**Problem statement:**
From the material below, return exactly the lines starting at the one that holds "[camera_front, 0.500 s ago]" and ending at the one that holds "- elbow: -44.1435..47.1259". Pictures stay out of the answer.
* * * * * * * * *
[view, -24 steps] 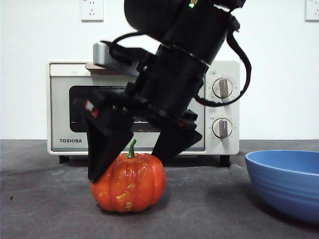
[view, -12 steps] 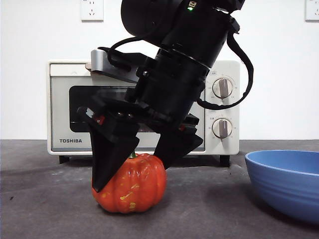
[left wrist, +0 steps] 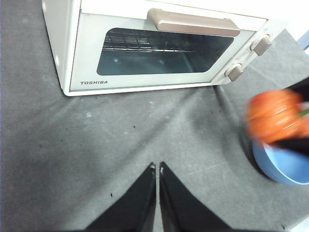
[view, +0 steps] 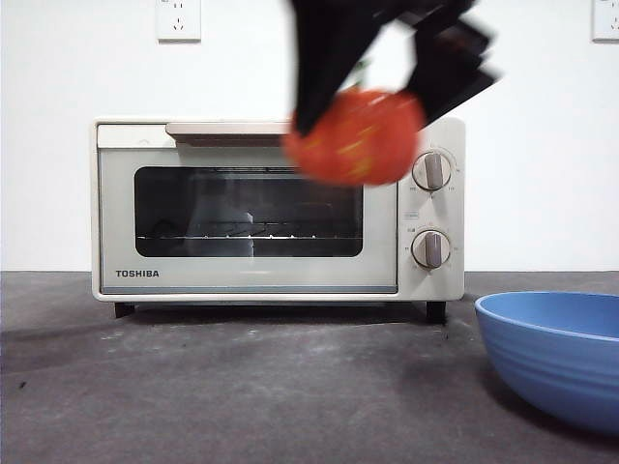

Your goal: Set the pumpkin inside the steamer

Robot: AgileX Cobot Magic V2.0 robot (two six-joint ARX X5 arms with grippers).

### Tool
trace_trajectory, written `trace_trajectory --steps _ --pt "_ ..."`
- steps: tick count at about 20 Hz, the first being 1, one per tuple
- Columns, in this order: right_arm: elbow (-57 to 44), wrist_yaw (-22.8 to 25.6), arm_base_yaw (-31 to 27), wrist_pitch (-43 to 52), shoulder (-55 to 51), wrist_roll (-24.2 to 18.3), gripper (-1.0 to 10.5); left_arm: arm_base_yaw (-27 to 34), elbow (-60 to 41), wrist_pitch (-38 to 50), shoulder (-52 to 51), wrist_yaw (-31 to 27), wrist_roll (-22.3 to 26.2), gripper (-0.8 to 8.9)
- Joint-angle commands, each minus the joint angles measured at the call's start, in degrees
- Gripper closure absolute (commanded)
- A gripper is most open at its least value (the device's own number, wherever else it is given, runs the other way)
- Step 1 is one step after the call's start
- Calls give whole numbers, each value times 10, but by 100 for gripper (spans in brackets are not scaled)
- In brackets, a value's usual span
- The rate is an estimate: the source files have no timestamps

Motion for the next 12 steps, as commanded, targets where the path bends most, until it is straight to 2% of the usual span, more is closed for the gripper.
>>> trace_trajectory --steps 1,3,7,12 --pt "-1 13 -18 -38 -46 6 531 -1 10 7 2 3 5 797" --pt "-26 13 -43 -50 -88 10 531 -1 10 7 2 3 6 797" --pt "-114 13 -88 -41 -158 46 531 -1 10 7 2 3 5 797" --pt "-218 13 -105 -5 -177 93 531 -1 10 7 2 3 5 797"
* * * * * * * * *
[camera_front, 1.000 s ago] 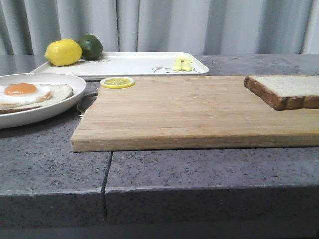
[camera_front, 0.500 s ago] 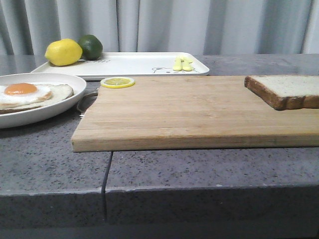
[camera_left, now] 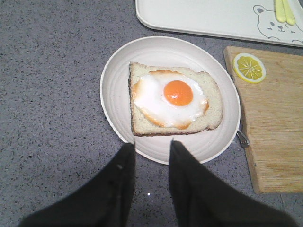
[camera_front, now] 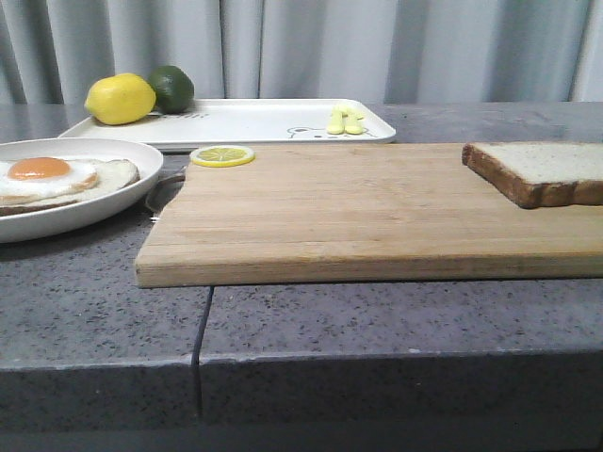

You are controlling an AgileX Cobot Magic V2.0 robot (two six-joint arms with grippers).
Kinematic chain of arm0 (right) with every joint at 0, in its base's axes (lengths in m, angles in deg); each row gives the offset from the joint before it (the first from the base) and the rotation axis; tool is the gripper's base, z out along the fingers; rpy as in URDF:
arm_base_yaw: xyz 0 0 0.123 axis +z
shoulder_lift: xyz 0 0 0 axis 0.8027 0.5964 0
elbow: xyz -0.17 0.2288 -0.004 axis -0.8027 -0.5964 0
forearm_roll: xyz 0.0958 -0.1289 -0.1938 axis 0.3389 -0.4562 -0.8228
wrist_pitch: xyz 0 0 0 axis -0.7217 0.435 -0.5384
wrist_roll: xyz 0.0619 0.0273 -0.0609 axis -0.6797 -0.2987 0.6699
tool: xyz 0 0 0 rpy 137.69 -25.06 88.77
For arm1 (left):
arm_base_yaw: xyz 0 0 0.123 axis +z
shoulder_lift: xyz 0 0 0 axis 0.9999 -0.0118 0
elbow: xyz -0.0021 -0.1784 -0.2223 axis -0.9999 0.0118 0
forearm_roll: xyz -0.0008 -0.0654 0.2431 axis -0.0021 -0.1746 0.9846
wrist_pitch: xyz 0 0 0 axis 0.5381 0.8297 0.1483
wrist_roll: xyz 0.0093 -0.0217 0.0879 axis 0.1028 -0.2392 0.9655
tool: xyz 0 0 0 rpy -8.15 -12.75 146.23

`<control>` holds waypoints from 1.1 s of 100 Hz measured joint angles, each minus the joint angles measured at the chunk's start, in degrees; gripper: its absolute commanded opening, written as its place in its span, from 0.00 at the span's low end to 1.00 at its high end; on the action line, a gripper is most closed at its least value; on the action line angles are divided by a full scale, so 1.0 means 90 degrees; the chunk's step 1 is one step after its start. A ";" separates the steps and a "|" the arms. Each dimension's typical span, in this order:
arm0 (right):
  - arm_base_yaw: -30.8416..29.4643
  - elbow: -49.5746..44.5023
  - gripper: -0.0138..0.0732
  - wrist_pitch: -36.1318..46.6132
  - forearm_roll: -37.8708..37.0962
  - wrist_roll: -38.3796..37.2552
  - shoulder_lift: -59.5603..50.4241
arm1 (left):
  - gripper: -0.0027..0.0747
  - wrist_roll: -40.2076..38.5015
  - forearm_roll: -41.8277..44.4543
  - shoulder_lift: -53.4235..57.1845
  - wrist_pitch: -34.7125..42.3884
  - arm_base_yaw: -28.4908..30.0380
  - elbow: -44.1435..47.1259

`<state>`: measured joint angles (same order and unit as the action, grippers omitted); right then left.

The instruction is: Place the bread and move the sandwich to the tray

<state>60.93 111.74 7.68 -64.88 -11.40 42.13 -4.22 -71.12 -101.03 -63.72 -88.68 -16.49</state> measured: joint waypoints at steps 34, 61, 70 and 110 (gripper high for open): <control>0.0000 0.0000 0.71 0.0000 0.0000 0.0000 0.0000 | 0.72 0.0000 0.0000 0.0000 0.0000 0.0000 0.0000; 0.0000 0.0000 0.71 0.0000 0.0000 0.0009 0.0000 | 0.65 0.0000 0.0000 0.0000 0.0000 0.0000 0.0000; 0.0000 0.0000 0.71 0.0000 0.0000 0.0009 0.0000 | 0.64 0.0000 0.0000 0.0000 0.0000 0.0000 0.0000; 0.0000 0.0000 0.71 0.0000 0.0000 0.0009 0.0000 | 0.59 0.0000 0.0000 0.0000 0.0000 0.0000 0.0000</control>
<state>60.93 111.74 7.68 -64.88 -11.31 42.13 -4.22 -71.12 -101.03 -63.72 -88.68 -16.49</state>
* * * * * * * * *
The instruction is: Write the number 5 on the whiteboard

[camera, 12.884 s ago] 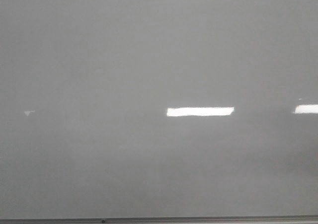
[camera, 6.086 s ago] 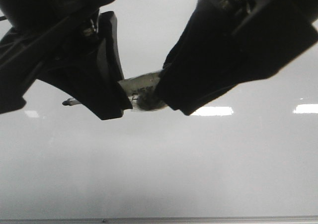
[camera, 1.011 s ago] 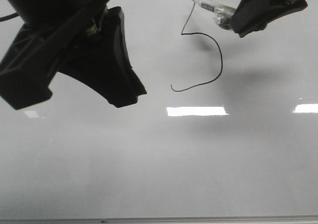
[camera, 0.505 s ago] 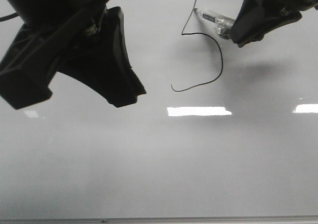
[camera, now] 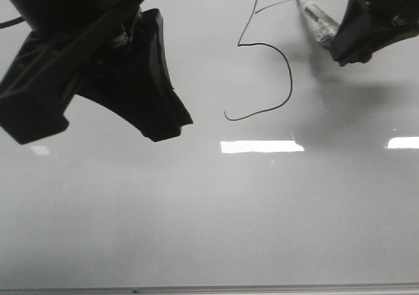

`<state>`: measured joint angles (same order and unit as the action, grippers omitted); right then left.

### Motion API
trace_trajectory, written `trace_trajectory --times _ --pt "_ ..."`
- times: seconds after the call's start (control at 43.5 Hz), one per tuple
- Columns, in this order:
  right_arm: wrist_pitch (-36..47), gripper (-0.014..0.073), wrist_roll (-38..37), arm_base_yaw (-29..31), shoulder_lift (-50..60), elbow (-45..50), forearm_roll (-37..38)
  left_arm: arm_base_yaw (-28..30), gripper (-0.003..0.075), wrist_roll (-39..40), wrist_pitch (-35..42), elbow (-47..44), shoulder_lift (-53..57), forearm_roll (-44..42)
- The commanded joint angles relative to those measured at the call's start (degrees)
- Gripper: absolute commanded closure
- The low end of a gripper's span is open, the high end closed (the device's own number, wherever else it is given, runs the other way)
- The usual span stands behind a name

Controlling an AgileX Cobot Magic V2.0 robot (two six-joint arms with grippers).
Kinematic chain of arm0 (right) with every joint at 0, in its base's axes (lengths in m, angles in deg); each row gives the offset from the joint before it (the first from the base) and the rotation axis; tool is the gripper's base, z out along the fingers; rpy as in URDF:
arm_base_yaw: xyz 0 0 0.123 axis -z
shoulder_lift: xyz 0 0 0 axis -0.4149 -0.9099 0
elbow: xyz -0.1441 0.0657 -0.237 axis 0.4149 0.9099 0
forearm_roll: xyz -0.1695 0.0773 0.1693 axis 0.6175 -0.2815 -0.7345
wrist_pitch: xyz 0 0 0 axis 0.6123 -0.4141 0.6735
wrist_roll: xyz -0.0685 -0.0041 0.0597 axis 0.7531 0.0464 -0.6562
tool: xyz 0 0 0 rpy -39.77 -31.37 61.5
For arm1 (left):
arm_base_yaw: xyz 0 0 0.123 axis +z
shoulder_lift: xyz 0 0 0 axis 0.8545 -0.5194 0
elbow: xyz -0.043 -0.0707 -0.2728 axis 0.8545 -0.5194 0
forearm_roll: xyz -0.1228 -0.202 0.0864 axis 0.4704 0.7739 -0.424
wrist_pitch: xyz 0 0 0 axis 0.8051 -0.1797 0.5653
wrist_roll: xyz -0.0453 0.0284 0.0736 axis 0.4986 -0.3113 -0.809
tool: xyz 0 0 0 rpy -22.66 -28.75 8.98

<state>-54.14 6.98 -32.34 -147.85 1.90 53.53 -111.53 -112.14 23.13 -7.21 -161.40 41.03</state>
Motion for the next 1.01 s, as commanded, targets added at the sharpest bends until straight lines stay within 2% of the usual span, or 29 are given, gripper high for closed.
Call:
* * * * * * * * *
**Task answer:**
[camera_front, 0.500 s ago] 
[camera_left, now] 
[camera_front, now] 

You are controlling an AgileX Cobot Magic V2.0 robot (two six-joint arms with grippers).
Kinematic chain of arm0 (right) with every joint at 0, in its base's axes (lengths in m, angles in deg); each row gives the offset from the joint before it (the first from the base) and the rotation axis; tool is the gripper's base, z out along the fingers; rpy as in URDF:
arm_base_yaw: xyz 0 0 0.123 axis +z
shoulder_lift: xyz 0 0 0 axis 0.8027 0.5964 0
elbow: xyz -0.17 0.2288 -0.004 axis -0.8027 -0.5964 0
forearm_roll: xyz 0.0958 -0.1289 -0.1938 axis 0.3389 -0.4562 -0.8228
wrist_pitch: xyz 0 0 0 axis -0.7217 0.435 -0.5384
wrist_roll: xyz 0.0619 0.0273 -0.0609 axis -0.6797 -0.2987 0.6699
tool: xyz 0 0 0 rpy 137.69 -25.06 88.77
For arm1 (left):
arm_base_yaw: xyz 0 0 0.123 axis +z
shoulder_lift: xyz 0 0 0 axis 0.9999 -0.0118 0
elbow: xyz -0.0021 -0.1784 -0.2223 axis -0.9999 0.0118 0
forearm_roll: xyz -0.0008 -0.0654 0.2431 axis -0.0021 -0.1746 0.9846
wrist_pitch: xyz 0 0 0 axis 0.5381 0.8297 0.1483
wrist_roll: xyz 0.0093 -0.0217 0.0879 axis 0.1028 -0.2392 0.9655
tool: xyz 0 0 0 rpy -8.15 -12.75 146.23

`<control>` holds waypoints from 1.1 s of 100 Hz measured joint angles, each minus the joint angles measured at the chunk's start, in degrees; gripper: its absolute commanded opening, written as its place in its span, from 0.00 at the span's low end to 1.00 at its high end; on the action line, a gripper is most closed at its least value; on the action line angles are divided by a full scale, so 1.0 means 90 degrees; the chunk's step 1 is one step after its start. A ";" separates the steps and a "|" the arms. Each dimension's typical span, in this order:
arm0 (right):
  - arm_base_yaw: -30.8416..29.4643
  - elbow: -49.5746..44.5023
  - gripper: -0.0138..0.0732
  - wrist_pitch: -36.1318..46.6132
  - forearm_roll: -37.8708..37.0962
  - wrist_roll: -38.3796..37.2552
  - shoulder_lift: -59.5603..50.4241
arm1 (left):
  - gripper: -0.0027..0.0747
  - wrist_roll: -40.2076..38.5015
  - forearm_roll: -41.8277..44.4543
  - shoulder_lift: -53.4235..57.1845
  - wrist_pitch: -34.7125..42.3884
  - arm_base_yaw: -28.4908..30.0380
  - elbow: -44.1435..47.1259

An answer has been given, and the exercise is complete.